Assignment ->
Line by line, output the entries below exactly as they appear.

———

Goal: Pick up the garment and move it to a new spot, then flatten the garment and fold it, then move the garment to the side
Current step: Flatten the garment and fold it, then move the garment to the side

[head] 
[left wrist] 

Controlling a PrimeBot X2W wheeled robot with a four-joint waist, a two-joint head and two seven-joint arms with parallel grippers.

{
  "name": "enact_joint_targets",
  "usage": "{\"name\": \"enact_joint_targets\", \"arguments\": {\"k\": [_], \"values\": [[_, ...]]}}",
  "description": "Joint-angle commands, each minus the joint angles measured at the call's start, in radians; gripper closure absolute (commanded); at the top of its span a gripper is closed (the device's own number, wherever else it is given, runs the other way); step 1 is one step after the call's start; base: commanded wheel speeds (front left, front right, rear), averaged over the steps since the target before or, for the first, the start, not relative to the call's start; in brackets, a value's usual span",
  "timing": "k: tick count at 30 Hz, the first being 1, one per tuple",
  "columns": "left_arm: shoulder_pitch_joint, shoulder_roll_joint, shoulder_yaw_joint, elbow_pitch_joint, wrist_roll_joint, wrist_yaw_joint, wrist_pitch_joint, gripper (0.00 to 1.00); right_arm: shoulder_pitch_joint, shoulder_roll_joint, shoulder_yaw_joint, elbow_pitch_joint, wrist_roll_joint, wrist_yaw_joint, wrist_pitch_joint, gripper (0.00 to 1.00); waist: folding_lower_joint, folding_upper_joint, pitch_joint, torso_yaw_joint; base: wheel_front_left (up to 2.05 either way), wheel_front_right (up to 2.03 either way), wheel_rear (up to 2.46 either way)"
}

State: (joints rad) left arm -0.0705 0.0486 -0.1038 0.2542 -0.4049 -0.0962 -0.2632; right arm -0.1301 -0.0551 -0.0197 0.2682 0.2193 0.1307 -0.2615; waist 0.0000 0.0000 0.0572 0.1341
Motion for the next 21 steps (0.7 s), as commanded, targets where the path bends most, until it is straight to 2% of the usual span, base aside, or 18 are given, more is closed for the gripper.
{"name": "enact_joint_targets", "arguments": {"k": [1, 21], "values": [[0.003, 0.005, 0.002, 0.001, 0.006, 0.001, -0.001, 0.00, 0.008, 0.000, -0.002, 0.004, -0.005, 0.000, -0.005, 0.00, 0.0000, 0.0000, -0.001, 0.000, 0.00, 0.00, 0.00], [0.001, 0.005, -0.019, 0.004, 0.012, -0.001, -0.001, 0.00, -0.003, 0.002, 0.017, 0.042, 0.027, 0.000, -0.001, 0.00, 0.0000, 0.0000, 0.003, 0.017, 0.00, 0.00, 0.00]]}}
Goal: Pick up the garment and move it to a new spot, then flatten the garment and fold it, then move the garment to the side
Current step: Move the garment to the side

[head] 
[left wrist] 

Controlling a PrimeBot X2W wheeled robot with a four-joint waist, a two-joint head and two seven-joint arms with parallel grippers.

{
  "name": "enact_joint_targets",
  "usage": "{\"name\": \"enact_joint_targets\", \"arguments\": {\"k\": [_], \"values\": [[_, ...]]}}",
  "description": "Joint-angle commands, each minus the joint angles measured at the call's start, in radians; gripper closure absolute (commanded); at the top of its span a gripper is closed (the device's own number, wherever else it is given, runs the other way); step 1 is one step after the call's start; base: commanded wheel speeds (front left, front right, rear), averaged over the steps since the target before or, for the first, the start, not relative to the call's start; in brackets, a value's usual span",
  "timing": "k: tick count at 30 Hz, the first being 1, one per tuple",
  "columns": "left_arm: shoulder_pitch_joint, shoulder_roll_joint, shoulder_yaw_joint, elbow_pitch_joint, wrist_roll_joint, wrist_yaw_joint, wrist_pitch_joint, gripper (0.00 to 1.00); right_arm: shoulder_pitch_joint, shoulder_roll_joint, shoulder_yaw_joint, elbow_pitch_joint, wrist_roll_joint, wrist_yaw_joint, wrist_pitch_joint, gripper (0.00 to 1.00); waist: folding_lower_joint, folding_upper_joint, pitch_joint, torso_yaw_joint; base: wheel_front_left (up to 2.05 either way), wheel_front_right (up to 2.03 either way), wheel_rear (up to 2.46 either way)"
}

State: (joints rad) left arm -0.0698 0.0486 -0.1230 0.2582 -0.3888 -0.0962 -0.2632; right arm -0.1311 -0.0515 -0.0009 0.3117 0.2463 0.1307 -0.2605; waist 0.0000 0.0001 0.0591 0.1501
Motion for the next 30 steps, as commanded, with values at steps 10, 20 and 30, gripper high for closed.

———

Reply ->
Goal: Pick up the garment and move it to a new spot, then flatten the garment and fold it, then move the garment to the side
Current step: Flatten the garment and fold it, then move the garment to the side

[head] 
[left wrist] 

Controlling a PrimeBot X2W wheeled robot with a four-joint waist, a two-joint head and two seven-joint arms with parallel grippers.

{
  "name": "enact_joint_targets",
  "usage": "{\"name\": \"enact_joint_targets\", \"arguments\": {\"k\": [_], \"values\": [[_, ...]]}}",
  "description": "Joint-angle commands, each minus the joint angles measured at the call's start, in radians; gripper closure absolute (commanded); at the top of its span a gripper is closed (the device's own number, wherever else it is given, runs the other way); step 1 is one step after the call's start; base: commanded wheel speeds (front left, front right, rear), averaged over the steps since the target before or, for the first, the start, not relative to the call's start; in brackets, a value's usual span",
  "timing": "k: tick count at 30 Hz, the first being 1, one per tuple",
  "columns": "left_arm: shoulder_pitch_joint, shoulder_roll_joint, shoulder_yaw_joint, elbow_pitch_joint, wrist_roll_joint, wrist_yaw_joint, wrist_pitch_joint, gripper (0.00 to 1.00); right_arm: shoulder_pitch_joint, shoulder_roll_joint, shoulder_yaw_joint, elbow_pitch_joint, wrist_roll_joint, wrist_yaw_joint, wrist_pitch_joint, gripper (0.00 to 1.00); waist: folding_lower_joint, folding_upper_joint, pitch_joint, torso_yaw_joint; base: wheel_front_left (up to 2.05 either way), wheel_front_right (up to 2.03 either way), wheel_rear (up to 2.46 either way)"
}

State: (joints rad) left arm -0.0705 0.0486 -0.1038 0.2542 -0.4049 -0.0962 -0.2632; right arm -0.1301 -0.0551 -0.0197 0.2682 0.2193 0.1307 -0.2615; waist 0.0000 0.0000 0.0572 0.1341
Motion for the next 21 steps (0.7 s), as commanded, targets where the path bends most, until it is straight to 2% of the usual span, base aside, or 18 are given, more is closed for the gripper.
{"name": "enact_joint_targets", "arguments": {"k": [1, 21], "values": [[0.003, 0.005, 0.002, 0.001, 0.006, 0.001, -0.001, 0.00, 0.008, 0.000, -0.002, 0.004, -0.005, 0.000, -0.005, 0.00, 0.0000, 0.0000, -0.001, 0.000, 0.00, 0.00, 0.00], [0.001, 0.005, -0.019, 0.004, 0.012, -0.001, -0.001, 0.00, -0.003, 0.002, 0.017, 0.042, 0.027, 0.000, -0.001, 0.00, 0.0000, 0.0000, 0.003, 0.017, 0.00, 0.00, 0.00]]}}
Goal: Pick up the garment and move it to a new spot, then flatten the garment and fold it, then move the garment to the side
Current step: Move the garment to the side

[head] 
[left wrist] 

Controlling a PrimeBot X2W wheeled robot with a four-joint waist, a two-joint head and two seven-joint arms with parallel grippers.

{
  "name": "enact_joint_targets",
  "usage": "{\"name\": \"enact_joint_targets\", \"arguments\": {\"k\": [_], \"values\": [[_, ...]]}}",
  "description": "Joint-angle commands, each minus the joint angles measured at the call's start, in radians; gripper closure absolute (commanded); at the top of its span a gripper is closed (the device's own number, wherever else it is given, runs the other way); step 1 is one step after the call's start; base: commanded wheel speeds (front left, front right, rear), averaged over the steps since the target before or, for the first, the start, not relative to the call's start; in brackets, a value's usual span",
  "timing": "k: tick count at 30 Hz, the first being 1, one per tuple",
  "columns": "left_arm: shoulder_pitch_joint, shoulder_roll_joint, shoulder_yaw_joint, elbow_pitch_joint, wrist_roll_joint, wrist_yaw_joint, wrist_pitch_joint, gripper (0.00 to 1.00); right_arm: shoulder_pitch_joint, shoulder_roll_joint, shoulder_yaw_joint, elbow_pitch_joint, wrist_roll_joint, wrist_yaw_joint, wrist_pitch_joint, gripper (0.00 to 1.00); waist: folding_lower_joint, folding_upper_joint, pitch_joint, torso_yaw_joint; base: wheel_front_left (up to 2.05 either way), wheel_front_right (up to 2.03 either way), wheel_rear (up to 2.46 either way)"
}

State: (joints rad) left arm -0.0698 0.0486 -0.1230 0.2582 -0.3888 -0.0962 -0.2632; right arm -0.1311 -0.0515 -0.0009 0.3117 0.2463 0.1307 -0.2605; waist 0.0000 0.0001 0.0591 0.1501
Motion for the next 30 steps, as commanded, with values at steps 10, 20 and 30, gripper high for closed.

The work for this exercise is now done.